- [TASK STATEMENT]: Whenever a line in the data below includes the string "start", copy it out.

- [DATA SEGMENT]:
━━━

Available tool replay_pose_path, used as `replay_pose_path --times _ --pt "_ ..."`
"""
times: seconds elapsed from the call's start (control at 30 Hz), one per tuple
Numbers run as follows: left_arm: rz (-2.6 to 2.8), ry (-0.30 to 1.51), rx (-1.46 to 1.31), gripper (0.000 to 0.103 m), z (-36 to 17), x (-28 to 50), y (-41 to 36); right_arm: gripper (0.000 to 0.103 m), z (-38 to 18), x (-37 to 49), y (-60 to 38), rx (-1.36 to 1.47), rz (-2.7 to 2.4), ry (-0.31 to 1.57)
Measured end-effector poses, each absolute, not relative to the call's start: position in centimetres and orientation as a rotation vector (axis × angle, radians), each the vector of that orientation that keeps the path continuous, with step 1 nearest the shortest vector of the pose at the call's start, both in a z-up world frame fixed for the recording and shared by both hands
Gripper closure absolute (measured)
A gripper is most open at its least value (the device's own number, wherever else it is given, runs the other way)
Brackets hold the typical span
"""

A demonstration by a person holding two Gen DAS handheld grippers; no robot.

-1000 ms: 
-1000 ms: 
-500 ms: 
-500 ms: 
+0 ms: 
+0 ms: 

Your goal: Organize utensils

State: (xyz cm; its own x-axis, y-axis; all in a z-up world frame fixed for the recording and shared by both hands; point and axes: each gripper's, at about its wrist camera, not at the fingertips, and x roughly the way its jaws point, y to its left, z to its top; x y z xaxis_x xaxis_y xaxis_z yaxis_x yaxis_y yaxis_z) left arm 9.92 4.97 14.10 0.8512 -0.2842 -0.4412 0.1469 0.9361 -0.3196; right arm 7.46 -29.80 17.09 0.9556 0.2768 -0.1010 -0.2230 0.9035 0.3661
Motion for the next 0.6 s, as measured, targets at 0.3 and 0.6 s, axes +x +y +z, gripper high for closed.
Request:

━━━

- [WRITTEN RESPONSE]:
times: seconds elapsed from the call's start (control at 30 Hz), one per tuple
Measured end-effector poses, each absolute, not relative to the call's start: position in centimetres and orientation as a rotation vector (axis × angle, radians), each the vector of that orientation that keeps the path continuous, with step 1 nearest the shortest vector of the pose at the call's start, both in a z-up world frame fixed for the recording and shared by both hands

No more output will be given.